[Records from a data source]
--- START ---
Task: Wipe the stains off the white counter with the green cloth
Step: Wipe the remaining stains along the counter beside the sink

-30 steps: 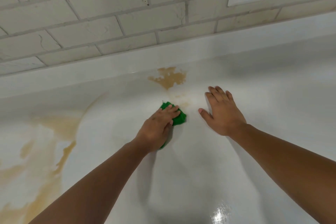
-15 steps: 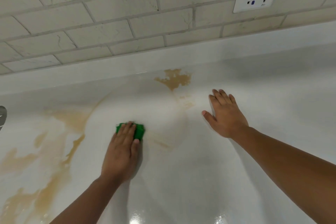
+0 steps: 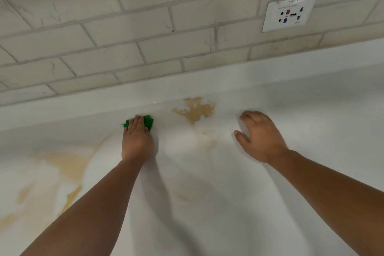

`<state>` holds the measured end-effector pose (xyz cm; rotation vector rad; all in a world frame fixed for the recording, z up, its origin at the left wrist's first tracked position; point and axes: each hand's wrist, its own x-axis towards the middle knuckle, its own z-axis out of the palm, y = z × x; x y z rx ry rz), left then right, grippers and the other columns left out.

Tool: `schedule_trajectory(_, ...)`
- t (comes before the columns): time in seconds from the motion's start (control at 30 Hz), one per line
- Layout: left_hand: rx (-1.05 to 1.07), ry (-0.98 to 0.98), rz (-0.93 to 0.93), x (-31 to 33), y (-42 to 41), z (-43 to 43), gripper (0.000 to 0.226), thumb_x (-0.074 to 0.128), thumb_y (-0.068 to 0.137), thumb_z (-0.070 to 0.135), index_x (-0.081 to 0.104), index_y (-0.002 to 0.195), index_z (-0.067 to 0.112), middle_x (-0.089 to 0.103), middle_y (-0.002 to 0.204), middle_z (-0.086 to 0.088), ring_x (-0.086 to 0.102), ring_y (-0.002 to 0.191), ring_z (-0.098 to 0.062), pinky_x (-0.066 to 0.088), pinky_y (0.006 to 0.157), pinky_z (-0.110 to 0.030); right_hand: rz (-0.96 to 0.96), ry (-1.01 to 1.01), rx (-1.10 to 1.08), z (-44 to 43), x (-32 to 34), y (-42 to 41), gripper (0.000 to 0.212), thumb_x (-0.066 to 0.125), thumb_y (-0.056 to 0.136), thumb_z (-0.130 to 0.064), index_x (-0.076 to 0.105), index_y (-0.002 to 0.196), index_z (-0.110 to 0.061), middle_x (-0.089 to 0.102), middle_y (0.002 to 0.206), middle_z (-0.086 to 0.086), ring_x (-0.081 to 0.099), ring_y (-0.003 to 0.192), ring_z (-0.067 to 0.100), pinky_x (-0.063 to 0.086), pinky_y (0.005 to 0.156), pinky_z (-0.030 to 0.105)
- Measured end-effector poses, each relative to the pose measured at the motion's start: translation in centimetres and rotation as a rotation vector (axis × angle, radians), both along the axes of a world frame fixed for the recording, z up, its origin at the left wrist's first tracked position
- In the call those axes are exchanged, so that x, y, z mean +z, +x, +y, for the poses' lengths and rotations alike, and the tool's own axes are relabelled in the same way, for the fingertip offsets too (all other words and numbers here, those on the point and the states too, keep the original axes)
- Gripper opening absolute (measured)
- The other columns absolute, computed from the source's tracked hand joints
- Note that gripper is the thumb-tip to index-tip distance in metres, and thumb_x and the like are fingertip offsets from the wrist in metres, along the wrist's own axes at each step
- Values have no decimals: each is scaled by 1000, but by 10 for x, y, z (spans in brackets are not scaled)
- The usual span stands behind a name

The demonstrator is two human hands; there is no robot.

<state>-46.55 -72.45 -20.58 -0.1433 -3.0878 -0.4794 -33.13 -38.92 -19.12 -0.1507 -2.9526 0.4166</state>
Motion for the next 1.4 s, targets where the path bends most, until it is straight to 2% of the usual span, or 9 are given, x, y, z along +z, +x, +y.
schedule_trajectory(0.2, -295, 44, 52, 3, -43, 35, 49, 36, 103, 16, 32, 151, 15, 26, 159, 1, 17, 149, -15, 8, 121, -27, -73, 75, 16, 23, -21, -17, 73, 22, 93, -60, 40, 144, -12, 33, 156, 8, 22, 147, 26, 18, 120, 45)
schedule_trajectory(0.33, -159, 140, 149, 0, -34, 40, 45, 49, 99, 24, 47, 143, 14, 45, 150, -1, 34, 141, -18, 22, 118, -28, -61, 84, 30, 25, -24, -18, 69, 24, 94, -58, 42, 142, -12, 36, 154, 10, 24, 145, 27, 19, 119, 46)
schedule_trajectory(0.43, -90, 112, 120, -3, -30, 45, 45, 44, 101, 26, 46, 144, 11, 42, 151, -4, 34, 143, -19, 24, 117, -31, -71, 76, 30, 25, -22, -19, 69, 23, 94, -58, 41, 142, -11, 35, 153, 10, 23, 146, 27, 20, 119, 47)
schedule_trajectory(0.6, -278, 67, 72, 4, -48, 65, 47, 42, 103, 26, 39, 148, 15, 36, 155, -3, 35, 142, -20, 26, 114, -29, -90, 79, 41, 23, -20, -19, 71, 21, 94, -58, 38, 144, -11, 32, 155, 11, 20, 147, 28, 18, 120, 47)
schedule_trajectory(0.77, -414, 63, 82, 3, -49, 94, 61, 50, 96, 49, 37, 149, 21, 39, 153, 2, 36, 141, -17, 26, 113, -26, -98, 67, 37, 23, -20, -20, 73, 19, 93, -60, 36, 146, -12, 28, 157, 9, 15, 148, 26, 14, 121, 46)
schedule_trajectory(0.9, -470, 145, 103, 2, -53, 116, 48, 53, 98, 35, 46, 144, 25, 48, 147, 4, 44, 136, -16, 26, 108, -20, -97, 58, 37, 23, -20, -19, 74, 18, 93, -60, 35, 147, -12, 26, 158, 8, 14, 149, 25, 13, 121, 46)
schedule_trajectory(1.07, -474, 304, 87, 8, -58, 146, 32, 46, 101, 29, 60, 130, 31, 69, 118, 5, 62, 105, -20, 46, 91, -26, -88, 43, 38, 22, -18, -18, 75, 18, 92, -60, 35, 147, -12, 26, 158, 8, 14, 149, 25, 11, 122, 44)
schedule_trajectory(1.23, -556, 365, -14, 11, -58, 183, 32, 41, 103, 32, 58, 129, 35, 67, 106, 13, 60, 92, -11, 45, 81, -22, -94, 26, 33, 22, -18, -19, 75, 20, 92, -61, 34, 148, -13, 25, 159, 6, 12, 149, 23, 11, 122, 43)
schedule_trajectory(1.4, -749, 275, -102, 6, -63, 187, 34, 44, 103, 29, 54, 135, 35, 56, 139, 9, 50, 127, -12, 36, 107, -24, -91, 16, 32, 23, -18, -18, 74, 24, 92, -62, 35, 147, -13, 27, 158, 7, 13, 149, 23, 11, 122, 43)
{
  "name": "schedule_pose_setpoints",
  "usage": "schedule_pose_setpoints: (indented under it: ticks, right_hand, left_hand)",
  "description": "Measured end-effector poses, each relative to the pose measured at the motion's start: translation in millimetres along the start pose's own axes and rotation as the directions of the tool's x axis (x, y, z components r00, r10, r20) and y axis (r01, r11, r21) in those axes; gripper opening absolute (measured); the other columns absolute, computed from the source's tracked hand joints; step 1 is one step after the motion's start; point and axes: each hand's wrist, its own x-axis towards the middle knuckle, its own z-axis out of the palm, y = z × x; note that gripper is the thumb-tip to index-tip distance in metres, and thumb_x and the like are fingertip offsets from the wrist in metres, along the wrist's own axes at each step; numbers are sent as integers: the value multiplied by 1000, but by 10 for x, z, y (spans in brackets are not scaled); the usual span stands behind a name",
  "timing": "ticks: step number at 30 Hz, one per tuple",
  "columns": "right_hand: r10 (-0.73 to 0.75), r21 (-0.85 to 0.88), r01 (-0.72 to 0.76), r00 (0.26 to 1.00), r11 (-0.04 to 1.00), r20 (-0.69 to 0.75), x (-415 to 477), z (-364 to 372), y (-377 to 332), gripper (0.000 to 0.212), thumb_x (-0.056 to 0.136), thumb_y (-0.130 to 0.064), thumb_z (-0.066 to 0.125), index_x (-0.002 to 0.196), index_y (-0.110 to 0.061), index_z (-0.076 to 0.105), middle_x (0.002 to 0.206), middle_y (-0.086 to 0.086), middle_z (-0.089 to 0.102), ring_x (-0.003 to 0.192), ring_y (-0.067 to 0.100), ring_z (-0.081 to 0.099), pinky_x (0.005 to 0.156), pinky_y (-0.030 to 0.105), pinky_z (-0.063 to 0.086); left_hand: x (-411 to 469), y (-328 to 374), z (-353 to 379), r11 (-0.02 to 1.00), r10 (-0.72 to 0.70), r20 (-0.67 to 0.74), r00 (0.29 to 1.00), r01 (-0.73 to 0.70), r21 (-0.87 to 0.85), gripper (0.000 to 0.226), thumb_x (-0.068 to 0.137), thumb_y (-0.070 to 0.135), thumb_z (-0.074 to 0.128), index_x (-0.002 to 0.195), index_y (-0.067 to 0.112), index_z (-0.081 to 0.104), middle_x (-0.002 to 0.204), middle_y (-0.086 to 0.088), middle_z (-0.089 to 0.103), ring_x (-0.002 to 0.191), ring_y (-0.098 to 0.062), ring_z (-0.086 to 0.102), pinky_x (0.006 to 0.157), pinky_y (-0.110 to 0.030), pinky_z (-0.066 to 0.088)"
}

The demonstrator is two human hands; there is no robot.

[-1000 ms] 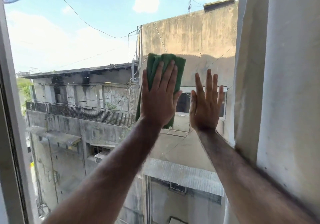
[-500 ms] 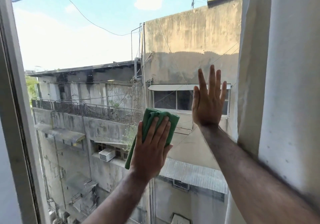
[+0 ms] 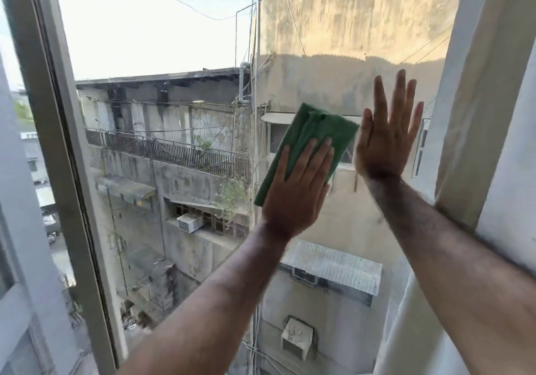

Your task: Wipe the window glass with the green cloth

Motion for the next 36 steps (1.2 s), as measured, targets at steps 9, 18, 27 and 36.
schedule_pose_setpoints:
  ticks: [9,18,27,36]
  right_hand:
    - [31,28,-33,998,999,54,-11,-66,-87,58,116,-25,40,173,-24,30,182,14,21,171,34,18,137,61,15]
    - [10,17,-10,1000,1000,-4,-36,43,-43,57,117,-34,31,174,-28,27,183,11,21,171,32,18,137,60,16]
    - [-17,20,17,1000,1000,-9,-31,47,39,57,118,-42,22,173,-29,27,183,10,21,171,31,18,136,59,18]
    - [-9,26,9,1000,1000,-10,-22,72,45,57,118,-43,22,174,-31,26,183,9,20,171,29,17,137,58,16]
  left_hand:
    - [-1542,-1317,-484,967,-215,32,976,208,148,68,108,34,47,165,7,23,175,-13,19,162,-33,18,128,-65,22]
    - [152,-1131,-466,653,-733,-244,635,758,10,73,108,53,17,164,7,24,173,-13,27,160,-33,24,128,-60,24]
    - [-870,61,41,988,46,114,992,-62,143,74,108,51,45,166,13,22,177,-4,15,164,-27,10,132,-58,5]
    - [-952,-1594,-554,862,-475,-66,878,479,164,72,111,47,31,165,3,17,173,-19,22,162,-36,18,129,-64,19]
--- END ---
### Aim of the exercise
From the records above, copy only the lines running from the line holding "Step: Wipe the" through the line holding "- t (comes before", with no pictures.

### Solution
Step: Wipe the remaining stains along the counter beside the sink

-30 steps: 
-15 steps: 
+0 steps: 

`<state>` holds the measured end-effector pose (xyz cm; rotation vector rad; all in a world frame fixed for the recording, z up, its origin at the left wrist's first tracked position; point and axes: each hand's wrist, its own x-axis towards the middle knuckle, its own z-axis out of the palm, y = z × x; x y z rx ry rz), left then right, grippers and the other columns left out.

Tool: `schedule_trajectory(_, ...)`
- t (comes before the columns): time in seconds from the motion's start (control at 30 Hz), one per line

Nothing more belongs to this exercise.